E que bom que tenho amigos para fazer metáforas tão lindas e pertinentes!

terça-feira, 4 de outubro de 2011

Dias bestas

Não. Não virei poeta nem tenho essa pretensão. A forma não diz se há poesia em algum texto.É poesia o que tem poesia. Caso contrário, por mais que rime e o escritor se esforce, não será poesia.
Todo mundo sabe que esse é um Blog experimental. Como não seria se nunca escrevi coisa nenhuma? Assim, não tenho compromissos nem temo nada do que se passa aqui.
Uma coisa engraçada está acontecendo. Penso do mesmo jeito que pensava antes. Os assuntos me vêm com a mesma emoção e nem mais nem menos carregados de "ïnspiração". 
Apenas, por um motivo que não sei dizer nem definir, algo assim como se de repente uma pessoa começasse a se expressar em inglês sem saber o idioma, as "reflexões"  me têm vindo com cadência, ritmo e às vezes rima. Não sei o que isso quer dizer  nem imagino que a resposta virá rápida e facilmente. Acho que são pensamentos ritmados. 
Assim como Baudelaire escreveu seus Poemas em Prosa - inclusive um de seus livros de que gosto mais (haha com quem estou me comparando!), acho que  estou escrevendo minhas Prosas em Verso. 
Por enquanto vou me satisfazendo pensando assim.

Dias bestas


Sabe aqueles dias sem sabor?
Aqueles que sabem a nada?
Nada  te alegrou intensamente
Nada houve que te aborrecesse
Um dia sem esperanças nem interesses
Um dia a mais ou a menos
Dependendo de como se olha a passagem do tempo?

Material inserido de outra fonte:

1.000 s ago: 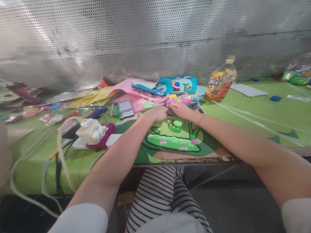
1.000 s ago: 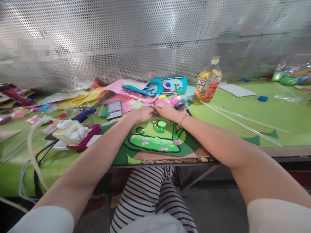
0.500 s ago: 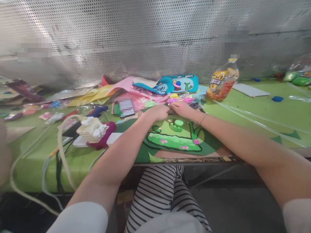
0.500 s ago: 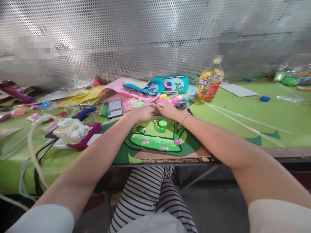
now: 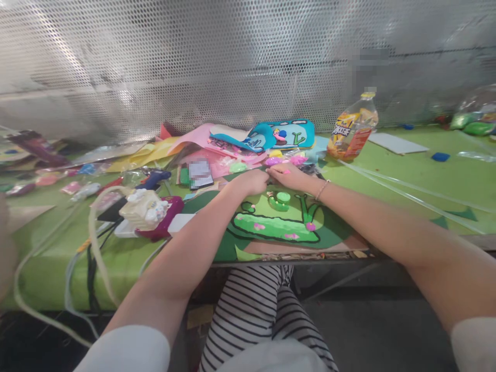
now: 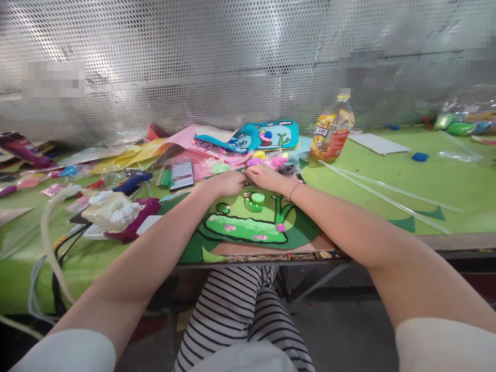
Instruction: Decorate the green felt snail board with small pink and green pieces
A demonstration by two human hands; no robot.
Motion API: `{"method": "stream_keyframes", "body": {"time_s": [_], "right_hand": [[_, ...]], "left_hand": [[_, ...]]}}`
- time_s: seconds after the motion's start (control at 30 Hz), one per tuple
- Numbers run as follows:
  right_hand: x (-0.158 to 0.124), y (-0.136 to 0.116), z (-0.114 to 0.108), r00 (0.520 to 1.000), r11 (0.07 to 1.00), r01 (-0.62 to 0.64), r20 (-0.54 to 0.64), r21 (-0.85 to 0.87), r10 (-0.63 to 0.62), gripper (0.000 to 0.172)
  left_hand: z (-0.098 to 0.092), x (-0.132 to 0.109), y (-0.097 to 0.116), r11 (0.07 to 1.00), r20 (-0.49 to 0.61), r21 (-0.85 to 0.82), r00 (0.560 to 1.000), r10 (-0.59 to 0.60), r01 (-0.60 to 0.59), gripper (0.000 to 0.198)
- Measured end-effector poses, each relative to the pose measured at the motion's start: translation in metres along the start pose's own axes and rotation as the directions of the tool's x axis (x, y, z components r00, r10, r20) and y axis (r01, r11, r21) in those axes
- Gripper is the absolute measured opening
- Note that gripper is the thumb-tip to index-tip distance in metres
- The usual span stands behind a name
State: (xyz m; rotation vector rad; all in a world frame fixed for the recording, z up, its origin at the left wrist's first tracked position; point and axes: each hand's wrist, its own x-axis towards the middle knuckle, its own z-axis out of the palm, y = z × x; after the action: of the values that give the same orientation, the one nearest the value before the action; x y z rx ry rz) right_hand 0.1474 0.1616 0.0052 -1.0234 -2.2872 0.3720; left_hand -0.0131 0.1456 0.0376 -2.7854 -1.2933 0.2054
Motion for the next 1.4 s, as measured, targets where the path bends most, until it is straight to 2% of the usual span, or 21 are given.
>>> {"method": "stream_keyframes", "body": {"time_s": [0.47, 1.07, 1.4], "right_hand": [[-0.0012, -0.0014, -0.0003, 0.996, 0.997, -0.048, 0.073, 0.058, 0.044, 0.04], [-0.0017, -0.0045, -0.003, 0.995, 0.998, -0.018, 0.098, 0.065, 0.012, 0.04], [-0.0024, -0.0009, -0.0029, 0.987, 0.995, -0.064, 0.153, 0.078, 0.051, 0.042]], "left_hand": [[0.0027, 0.0019, -0.0016, 0.999, 0.0, 0.016, 1.0, 0.03, -0.03, 0.033], [-0.0006, -0.0012, 0.001, 0.999, 0.0, 0.025, 1.0, 0.02, -0.02, 0.033], [0.0, 0.0, 0.0009, 0.999, 0.002, 0.025, 0.999, 0.035, -0.035, 0.032]]}}
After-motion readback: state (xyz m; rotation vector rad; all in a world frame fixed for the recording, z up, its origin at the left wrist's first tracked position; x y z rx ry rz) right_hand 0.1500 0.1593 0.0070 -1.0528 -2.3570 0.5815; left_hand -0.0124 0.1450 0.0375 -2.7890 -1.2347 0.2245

Um dia que antecede uma noite igualmente sem brilho
Igualmente sem emoções ou expectativas
Um dia que não mandou  nenhum recado
Não mostrou  nenhuma chave nem para portas sem chave
Um dia que  não colocou nenhuma pergunta
Nem deu resposta alguma
Pra que serve um dia desses?

Arrisco alguns pensamentos,  talvez pela crença vã de que tudo tenha um motivo:
Esses dias servem para mostrar a qualidade dos dias que tenho produzido
Servem para testar a que ponto pode chegar meu tédio sem que eu esboce um só gemido
Servem para saber que muitos dias e noites, se deixarmos. passam sem nenhum sentido
Servem para lembrar que a riqueza de cada dia está em conseguir pelo menos um único sorriso
E que esse sorriso é de dentro que vem. É fruto da alma vivificada
É um sorriso que pode começar tímido  e terminar em gargalhada


Só entendendo esses dias bestas é que a gente distingue a tristeza  do nada
Só entendendo esses dias bestas é que a gente distingue a alegria do nada
Só entendendo esses dias bestas é que a gente  se renova para dias de emoções especiais
Dias das mais profundas e abissais tristezas, tormentos e lamentos
E aqueles em que celebraremos a vida sem rodeios, sem vergonha e sem arrependimentos
Só nesses dias bestas é que aparecem os contornos do que está por vir
Por isso, nesses dias bestas, prestemos atenção: eles escondem  com muita sutileza  o nosso próximo passo em falso, ou a nossa próxima conquista do espaço.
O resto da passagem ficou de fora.